### [Activity]
The string "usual" may appear in lines of the listing. Report each line where it does.

********

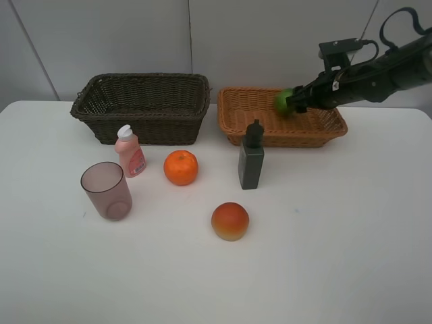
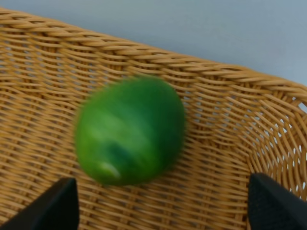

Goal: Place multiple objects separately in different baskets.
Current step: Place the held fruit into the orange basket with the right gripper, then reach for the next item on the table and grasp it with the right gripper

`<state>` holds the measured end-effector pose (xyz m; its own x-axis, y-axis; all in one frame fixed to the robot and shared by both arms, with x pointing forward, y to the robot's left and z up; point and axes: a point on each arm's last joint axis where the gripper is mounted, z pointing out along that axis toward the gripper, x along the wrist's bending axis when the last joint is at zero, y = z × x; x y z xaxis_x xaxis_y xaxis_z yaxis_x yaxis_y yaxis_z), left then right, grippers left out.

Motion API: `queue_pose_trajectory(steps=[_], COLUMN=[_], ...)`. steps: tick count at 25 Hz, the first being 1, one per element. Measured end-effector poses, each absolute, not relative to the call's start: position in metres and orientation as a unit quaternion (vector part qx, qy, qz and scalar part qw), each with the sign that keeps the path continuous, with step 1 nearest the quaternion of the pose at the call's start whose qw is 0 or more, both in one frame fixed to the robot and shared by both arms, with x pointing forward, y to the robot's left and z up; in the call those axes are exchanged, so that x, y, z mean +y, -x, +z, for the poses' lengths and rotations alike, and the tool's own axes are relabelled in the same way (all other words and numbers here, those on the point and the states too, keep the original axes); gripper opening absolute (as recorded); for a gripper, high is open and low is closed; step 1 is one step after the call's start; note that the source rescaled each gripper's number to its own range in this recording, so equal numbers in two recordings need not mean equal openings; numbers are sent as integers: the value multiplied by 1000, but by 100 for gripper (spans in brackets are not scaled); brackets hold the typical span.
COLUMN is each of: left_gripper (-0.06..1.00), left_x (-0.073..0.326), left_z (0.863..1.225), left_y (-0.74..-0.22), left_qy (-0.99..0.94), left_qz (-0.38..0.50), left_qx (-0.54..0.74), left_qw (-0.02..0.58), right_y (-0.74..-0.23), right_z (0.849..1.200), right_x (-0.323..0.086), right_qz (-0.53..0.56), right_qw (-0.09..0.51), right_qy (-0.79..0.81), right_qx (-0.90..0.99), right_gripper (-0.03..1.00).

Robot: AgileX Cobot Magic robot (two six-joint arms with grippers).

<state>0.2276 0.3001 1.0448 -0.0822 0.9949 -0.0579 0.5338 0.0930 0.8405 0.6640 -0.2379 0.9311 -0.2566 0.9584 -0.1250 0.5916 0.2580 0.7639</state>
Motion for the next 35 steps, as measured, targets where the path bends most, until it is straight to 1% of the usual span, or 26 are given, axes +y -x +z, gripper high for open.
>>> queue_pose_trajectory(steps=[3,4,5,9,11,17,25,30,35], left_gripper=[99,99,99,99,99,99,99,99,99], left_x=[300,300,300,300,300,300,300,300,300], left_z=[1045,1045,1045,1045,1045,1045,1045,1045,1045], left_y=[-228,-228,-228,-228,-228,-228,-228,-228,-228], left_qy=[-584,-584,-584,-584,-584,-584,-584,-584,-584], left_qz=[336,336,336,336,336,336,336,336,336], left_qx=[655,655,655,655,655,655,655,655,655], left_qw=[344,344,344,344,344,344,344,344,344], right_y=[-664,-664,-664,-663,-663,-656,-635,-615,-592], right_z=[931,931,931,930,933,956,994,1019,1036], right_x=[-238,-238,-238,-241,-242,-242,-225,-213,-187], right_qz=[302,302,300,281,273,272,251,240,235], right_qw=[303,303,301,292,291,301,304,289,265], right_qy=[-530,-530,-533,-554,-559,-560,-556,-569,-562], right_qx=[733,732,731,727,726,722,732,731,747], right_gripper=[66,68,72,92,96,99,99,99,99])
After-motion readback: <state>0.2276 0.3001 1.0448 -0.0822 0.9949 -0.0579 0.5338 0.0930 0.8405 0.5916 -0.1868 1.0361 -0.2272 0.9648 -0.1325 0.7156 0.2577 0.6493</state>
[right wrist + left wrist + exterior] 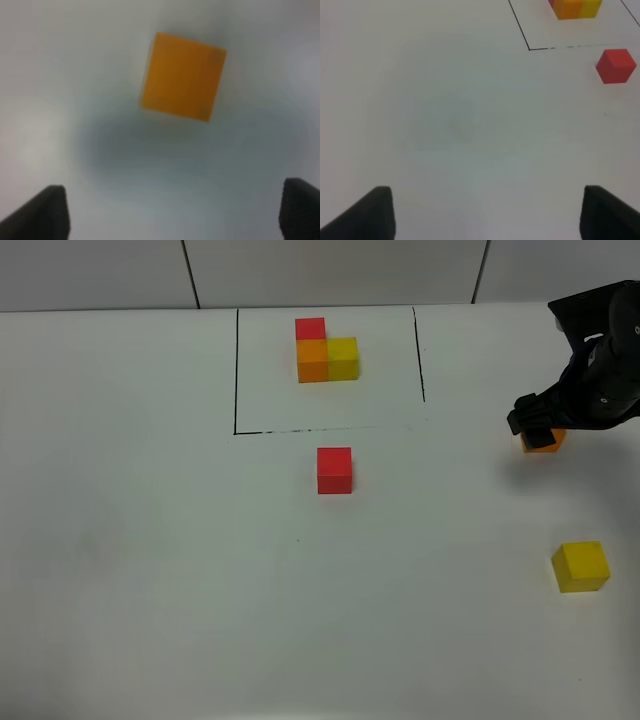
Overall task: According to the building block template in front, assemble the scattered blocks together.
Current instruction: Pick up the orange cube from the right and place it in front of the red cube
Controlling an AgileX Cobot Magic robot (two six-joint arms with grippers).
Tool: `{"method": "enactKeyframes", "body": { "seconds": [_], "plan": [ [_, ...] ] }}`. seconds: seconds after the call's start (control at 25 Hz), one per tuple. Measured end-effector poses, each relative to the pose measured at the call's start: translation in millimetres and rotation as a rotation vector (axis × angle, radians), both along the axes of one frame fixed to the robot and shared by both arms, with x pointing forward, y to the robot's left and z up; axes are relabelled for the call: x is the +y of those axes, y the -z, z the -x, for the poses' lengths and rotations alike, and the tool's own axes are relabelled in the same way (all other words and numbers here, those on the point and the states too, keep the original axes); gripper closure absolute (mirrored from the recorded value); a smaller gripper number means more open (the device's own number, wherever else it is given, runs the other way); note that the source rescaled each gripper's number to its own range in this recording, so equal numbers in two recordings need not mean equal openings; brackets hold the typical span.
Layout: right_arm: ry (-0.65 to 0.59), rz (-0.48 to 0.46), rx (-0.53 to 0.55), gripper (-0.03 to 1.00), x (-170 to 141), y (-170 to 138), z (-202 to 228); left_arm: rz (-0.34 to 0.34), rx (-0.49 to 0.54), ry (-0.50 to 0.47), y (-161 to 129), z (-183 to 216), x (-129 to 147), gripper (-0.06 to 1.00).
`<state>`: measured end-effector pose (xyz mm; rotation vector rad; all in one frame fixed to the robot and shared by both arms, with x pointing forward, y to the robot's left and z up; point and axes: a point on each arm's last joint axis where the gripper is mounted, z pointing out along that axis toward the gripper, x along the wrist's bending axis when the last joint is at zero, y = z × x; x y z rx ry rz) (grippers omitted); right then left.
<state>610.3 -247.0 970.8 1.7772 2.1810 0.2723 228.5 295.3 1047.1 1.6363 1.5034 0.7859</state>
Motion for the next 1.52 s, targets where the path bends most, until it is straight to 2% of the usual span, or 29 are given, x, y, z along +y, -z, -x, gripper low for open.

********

### [Answer box]
Motion for the next 35 steps, as measured, targets where the path bends most, until it is straight to 1% of the usual span, or 26 are given, axes +y -x +z, gripper high for open.
Motion for the next 1.52 s, targets where the path bends most, until it is straight to 2% of the usual span, or 29 are given, x, y, z along +y, -z, -x, gripper low for open.

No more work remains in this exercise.